Il sole
Solntse
2005
Paesi
Russia, Italia, Svizzera, Francia
Generi
Drammatico, Storico
Durata
110 min.
Formato
Colore
Regista
Alexandr Sokurov
Attori
Issei Ogata
Robert Dawson
Kaori Momoi
Shirō Sano
Shinmei Tsuji
Taijirō Tamura
Hiroya Morita
1945. Sul finire della Seconda guerra mondiale, l'imperatore giapponese Hirohito (Issei Ogata) deve confrontarsi con la devastazione nazionale e con il crollo di ideali secolarmente radicati. Incontrerà Douglas MacArthur (Robert Dawson), comandante dell'esercito americano, e sceglierà di rinunciare allo status di divinità, guidando il popolo alla resa.
Dopo Moloch (1999) e Toro (2001), Aleksandr Sokurov continua la sua riflessione sulle contraddizioni del Potere, scegliendo come fulcro narrativo il supremo Hirohito, simbolo primario di contrasti ideologici e culturali tra Oriente e Occidente («Non capisco come simili personaggi possano governare il mondo e mandare milioni di persone a morire»).
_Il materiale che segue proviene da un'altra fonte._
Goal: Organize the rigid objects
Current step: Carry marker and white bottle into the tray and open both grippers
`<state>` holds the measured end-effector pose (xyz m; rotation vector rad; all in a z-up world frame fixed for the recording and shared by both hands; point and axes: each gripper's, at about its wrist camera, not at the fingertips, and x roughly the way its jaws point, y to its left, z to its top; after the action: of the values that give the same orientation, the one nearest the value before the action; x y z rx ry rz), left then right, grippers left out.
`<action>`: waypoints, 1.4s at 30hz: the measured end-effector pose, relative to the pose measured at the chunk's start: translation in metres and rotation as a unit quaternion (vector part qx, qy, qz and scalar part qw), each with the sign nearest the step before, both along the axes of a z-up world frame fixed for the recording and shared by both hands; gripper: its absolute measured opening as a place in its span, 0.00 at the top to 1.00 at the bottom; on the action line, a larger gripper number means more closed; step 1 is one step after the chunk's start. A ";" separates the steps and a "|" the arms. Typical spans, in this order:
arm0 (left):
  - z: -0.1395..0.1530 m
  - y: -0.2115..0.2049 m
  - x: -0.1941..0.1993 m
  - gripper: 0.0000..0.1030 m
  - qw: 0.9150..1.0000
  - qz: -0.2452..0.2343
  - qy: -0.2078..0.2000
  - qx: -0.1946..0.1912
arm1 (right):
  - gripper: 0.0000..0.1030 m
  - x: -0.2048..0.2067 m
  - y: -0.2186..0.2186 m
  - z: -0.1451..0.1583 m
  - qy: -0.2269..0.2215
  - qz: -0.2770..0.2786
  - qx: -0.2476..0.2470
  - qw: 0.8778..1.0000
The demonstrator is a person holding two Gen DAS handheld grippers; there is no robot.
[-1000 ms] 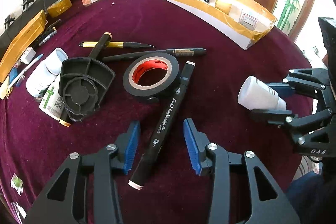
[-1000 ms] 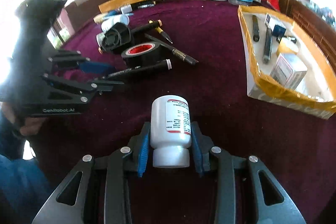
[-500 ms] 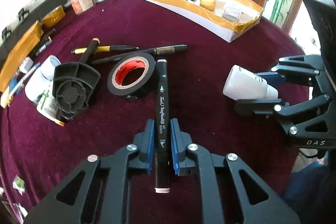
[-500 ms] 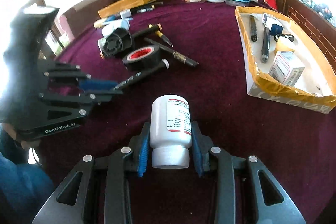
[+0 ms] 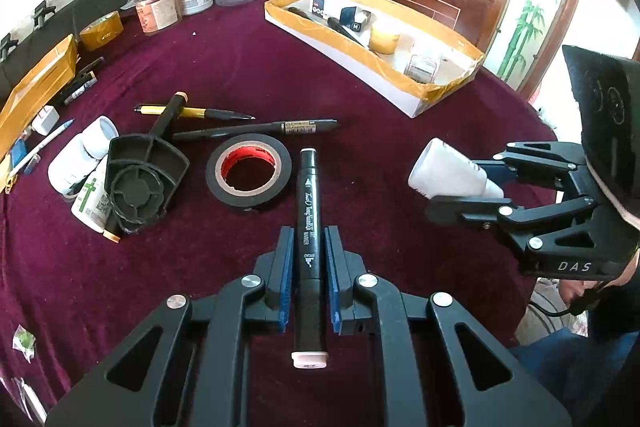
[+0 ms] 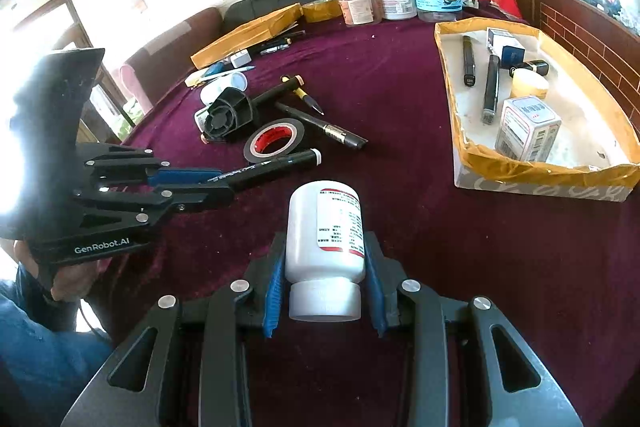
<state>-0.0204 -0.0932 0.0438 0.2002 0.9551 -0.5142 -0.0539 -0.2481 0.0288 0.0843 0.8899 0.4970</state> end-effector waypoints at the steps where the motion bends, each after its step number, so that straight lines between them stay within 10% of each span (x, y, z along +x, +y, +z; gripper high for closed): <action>1: -0.001 0.000 0.000 0.88 1.000 0.001 0.001 0.002 | 0.69 0.000 -0.001 0.000 0.000 0.000 0.001 1.000; 20: -0.024 -0.017 0.023 0.88 0.998 0.016 0.031 0.043 | 0.69 0.003 -0.001 -0.016 0.026 -0.002 0.006 1.000; 42: 0.046 -0.071 0.061 0.88 0.998 0.005 0.018 -0.065 | 0.69 0.060 -0.104 0.054 -0.044 -0.147 0.070 0.986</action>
<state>0.0407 -0.1642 0.0894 0.0695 0.9542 -0.5712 0.0057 -0.3525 0.0833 0.3155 0.7404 0.2836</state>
Raramente le ipocrisie e la fondamentale inadeguatezza delle autorità hanno trovato rappresentazione tanto incisiva: Sokurov imbriglia il declino di un paese (e di un intero universo) in geometrie rigorose e assolute (le linee del palazzo imperiale, prigione fisica e mentale dell'Imperatore), metaforizzando i (ri)cicli storici e gli invalicabili schematismi della burocrazia governativa e facendo detonare dall'interno l'inevitabile punto di fissione. Ma la tragedia, quasi ieratica, avviene senza rumore: ed è proprio tale, assordante silenzio (anche i dialoghi tra MacArthur e Hirohito sono, almeno da parte di quest'ultimo, poco più che sussurrati) a sancire la definitiva caduta, stigmatizzando il Male attraverso l'orgoglio e l'ottusità («Una divinità, in un mondo così degradato, non può che esprimersi in giapponese»). Meno radicale rispetto ai precedenti capitoli e a tratti appannato da un ritmo contemplativo, Il sole si rivela illuminante nel definire la degenerazione di un universo che di divino non ha più nulla; a partire dal fragile protagonista, preda di compulsioni e automatismi che definiscono l'inettitudine connaturata alle ambizioni dell'essere umano. Splendida, pittorica e quasi sperimentale la fotografia (firmata dallo stesso regista), con colori che sembrano fuoriuscire dallo schermo. Presentato in concorso al Festival di Berlino.